Judgement of God’s Disciples
by ridley hoyte
In this installation, I made human and animal figures peering out from the trees behind God in the left panel. This was inspired most prominently by the first image, one from Bosch himself in the bottom right corner. He depicts people trapped in a pit that a bird-human hybrid is excreting humans into after eating them whole. I originally wanted to recreate the ghostly dead feeling prevalent in his work behind God on the cover of the tryptic to have them witnessing his creation of the world, but obviously that was not possible logistically. Instead, they peer out from the trees to watch God create Eve still bearing witness to arguably his weightiest decision ever. For this I was thinking about the excerpts of Genesis we read as well as The Ambassadors and Morton’s Ecology Without Nature. Throughout the parts we read, Genesis focused on the ways humans sinned and God’s punishment for them. Obviously God is seen as divine and making no mistakes, but I thought it would be interesting to place beings in the trees watching God and judging him the very same way stories have him passing judgment on us.

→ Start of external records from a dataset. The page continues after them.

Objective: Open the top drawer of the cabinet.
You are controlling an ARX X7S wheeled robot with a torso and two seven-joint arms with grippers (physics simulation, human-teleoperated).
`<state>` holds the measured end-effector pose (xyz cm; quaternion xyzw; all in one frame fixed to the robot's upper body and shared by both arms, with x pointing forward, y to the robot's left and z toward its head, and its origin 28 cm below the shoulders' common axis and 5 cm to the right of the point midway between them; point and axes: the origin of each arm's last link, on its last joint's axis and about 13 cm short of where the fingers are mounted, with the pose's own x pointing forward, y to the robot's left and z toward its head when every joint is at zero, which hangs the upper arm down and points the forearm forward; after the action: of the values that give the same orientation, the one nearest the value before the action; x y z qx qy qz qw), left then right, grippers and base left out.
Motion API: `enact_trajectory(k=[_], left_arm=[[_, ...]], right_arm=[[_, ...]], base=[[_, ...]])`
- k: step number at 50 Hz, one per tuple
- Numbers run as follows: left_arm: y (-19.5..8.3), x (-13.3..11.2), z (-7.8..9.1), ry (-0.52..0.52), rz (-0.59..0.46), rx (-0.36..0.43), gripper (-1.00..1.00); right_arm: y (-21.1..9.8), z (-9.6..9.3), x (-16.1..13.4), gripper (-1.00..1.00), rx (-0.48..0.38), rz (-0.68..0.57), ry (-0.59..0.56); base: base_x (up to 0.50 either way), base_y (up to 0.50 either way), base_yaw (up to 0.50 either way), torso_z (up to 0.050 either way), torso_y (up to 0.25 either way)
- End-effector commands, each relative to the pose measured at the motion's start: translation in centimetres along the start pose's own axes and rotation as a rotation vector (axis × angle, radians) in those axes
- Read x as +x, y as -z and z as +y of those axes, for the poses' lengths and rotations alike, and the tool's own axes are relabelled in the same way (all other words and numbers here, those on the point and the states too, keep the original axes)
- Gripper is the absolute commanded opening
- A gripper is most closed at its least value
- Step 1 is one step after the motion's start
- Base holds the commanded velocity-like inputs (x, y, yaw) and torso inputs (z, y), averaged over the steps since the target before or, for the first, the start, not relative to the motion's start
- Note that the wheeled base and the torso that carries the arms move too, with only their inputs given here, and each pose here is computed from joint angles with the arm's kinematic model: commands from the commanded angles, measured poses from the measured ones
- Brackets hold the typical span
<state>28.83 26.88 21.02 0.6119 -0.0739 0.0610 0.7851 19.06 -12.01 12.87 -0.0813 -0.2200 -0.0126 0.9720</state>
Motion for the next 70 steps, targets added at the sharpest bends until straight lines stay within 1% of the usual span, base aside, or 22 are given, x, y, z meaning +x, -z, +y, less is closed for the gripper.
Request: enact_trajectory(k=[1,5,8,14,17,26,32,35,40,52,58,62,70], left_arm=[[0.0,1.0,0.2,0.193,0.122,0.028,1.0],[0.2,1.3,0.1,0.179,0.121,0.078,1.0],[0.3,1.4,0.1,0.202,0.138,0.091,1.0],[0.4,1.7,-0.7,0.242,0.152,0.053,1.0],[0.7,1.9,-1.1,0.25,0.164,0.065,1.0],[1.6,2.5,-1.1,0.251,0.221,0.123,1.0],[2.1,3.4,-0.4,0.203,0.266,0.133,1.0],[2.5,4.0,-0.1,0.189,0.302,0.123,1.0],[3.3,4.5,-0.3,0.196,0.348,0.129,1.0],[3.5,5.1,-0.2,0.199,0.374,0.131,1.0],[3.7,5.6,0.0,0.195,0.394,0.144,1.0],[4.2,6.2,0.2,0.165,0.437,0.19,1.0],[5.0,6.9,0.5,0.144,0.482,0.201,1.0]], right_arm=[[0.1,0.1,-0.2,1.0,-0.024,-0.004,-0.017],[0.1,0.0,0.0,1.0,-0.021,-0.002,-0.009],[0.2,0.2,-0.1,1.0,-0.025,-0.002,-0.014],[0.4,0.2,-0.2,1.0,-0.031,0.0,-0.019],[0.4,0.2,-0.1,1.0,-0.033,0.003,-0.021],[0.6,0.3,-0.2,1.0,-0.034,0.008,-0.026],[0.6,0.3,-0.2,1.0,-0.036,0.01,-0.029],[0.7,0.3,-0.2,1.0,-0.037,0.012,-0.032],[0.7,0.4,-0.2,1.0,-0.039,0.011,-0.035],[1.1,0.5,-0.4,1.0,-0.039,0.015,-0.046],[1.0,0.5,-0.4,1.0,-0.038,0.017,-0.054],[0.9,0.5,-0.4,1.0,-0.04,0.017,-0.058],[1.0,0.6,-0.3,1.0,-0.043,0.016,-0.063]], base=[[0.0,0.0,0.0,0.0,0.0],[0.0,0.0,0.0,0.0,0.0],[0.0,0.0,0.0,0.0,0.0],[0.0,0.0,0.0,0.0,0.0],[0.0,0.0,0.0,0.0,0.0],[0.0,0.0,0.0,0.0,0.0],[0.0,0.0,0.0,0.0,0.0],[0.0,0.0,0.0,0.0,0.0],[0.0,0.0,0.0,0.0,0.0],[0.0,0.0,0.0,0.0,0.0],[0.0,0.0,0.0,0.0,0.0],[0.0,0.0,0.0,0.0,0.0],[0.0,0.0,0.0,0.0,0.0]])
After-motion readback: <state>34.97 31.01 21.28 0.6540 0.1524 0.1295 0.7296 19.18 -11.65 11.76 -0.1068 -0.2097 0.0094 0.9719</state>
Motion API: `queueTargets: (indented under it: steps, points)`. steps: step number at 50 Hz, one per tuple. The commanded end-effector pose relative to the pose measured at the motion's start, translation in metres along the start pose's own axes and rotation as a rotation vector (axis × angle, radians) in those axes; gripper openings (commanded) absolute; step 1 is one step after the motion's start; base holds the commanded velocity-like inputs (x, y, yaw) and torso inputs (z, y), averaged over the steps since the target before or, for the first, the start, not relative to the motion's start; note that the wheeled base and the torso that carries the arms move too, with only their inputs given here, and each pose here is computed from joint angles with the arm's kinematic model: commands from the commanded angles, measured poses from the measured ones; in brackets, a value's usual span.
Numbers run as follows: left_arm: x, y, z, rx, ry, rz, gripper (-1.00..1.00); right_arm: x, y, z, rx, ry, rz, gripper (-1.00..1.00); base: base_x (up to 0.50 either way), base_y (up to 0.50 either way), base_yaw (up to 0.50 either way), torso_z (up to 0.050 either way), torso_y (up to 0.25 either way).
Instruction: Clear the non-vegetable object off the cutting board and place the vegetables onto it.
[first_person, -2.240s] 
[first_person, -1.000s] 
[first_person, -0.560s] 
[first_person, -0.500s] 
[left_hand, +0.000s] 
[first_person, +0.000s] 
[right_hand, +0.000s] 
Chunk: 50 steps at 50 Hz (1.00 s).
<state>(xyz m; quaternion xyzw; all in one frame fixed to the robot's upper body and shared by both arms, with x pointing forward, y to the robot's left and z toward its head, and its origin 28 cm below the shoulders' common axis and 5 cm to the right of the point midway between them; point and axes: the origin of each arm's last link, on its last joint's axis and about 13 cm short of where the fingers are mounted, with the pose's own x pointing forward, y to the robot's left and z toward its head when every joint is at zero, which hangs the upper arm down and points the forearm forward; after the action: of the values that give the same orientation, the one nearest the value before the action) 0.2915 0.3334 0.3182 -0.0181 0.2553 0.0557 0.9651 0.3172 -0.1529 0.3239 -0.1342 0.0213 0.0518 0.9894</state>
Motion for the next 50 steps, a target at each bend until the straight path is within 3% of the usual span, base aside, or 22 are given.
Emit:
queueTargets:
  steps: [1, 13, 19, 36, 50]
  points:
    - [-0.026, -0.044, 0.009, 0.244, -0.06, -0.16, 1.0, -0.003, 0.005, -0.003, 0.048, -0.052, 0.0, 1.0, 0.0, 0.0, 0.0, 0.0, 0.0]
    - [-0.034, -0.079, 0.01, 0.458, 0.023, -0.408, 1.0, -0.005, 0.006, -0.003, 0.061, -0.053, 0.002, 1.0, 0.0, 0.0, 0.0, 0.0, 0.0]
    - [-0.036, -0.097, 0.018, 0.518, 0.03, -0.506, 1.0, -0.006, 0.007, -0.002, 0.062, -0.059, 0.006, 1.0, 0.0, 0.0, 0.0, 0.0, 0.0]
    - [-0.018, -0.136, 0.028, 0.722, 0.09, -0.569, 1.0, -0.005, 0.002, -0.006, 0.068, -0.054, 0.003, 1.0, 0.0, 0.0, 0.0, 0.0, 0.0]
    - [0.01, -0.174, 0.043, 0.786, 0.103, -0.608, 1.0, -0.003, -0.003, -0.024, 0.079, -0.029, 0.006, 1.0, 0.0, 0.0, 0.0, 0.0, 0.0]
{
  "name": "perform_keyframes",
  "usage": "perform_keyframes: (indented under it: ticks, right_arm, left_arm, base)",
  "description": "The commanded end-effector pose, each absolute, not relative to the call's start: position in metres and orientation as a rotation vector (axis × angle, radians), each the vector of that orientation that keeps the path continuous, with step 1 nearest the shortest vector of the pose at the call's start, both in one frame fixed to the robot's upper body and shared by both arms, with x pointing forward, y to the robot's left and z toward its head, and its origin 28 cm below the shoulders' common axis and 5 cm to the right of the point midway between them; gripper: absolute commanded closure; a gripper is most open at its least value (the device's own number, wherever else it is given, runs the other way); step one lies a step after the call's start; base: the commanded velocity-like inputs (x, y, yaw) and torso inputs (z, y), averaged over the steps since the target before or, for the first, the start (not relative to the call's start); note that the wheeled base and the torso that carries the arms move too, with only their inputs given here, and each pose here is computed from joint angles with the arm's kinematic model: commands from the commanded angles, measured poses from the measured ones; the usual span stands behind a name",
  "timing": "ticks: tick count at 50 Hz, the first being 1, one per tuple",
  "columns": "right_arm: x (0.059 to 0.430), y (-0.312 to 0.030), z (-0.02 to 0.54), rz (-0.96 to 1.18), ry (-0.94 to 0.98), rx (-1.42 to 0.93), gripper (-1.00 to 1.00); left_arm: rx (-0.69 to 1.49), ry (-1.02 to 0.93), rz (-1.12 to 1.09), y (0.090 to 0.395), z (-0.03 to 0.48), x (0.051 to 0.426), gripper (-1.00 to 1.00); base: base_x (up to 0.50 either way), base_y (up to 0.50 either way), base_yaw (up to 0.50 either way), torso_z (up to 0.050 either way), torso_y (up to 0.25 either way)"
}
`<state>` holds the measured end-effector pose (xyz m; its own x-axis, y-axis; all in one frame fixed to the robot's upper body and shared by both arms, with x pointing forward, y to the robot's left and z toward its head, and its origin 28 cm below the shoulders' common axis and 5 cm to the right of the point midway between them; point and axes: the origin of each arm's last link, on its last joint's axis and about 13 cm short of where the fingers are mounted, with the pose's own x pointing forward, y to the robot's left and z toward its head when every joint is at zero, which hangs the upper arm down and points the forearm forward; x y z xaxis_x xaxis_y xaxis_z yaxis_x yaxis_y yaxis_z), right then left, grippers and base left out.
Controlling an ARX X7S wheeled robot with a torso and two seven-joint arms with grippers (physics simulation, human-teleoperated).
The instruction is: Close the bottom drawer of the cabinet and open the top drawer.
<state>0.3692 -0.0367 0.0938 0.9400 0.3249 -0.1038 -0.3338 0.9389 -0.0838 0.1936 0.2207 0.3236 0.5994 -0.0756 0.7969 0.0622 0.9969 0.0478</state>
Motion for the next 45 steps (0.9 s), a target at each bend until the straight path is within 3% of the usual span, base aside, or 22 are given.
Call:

In the same way kids do not ask to be born so can blame their parents, humans (and other creatures) did not ask to be made so are blaming God for their failures.
I connected this also to the constant looming presence of death in The Ambassadors and many of Bosch’s other paintings. The function of the amorphous skull in The Ambassadors, the skeleton in Bosch’s Ship of Fools, and more intensely his Death and the Miser all tell of the ways death is inescapable and constantly on the prowl. We discussed the clever way the skull is hidden in Hans Holbein’s piece showing how death is always around the corner and in actuality usually front and center with a weak cover just waiting to be removed. The Ship of Fools does the opposite. Up in the tree on the end of the mast appears to be a skull at first glance but is actually an owl. Here death is obvious but the punishment waiting after from the sins in life are not, as for Bosch the owl represents the devil. The devil is hiding behind death waiting to entice you into hell. Death and the Miser, the most death focused of the three shows a Miser on death's door being pulled between sin and virtue in his last moment. This shows how we are in constant turmoil even as we die. God has made it so we are ever resisting and giving into sin no matter the circumstance. In some ways this feels acutely similar to Bosch’s painting and in others starkly different. Bosch depicts humans as they are created, sinning, and then being punished for those sins in his tryptic mimicking many biblical stories. On the other hand, the painting gives little sense of warning. It does not feel as though Bosch is warning viewers of the consequence of sin, rather he is depicting humans as they ‘naturally’ are and that is just the way it is. I introduced figures watching God to give a foreboding feeling of the inescapable while also using irony with those God constantly punishes watching and judging him.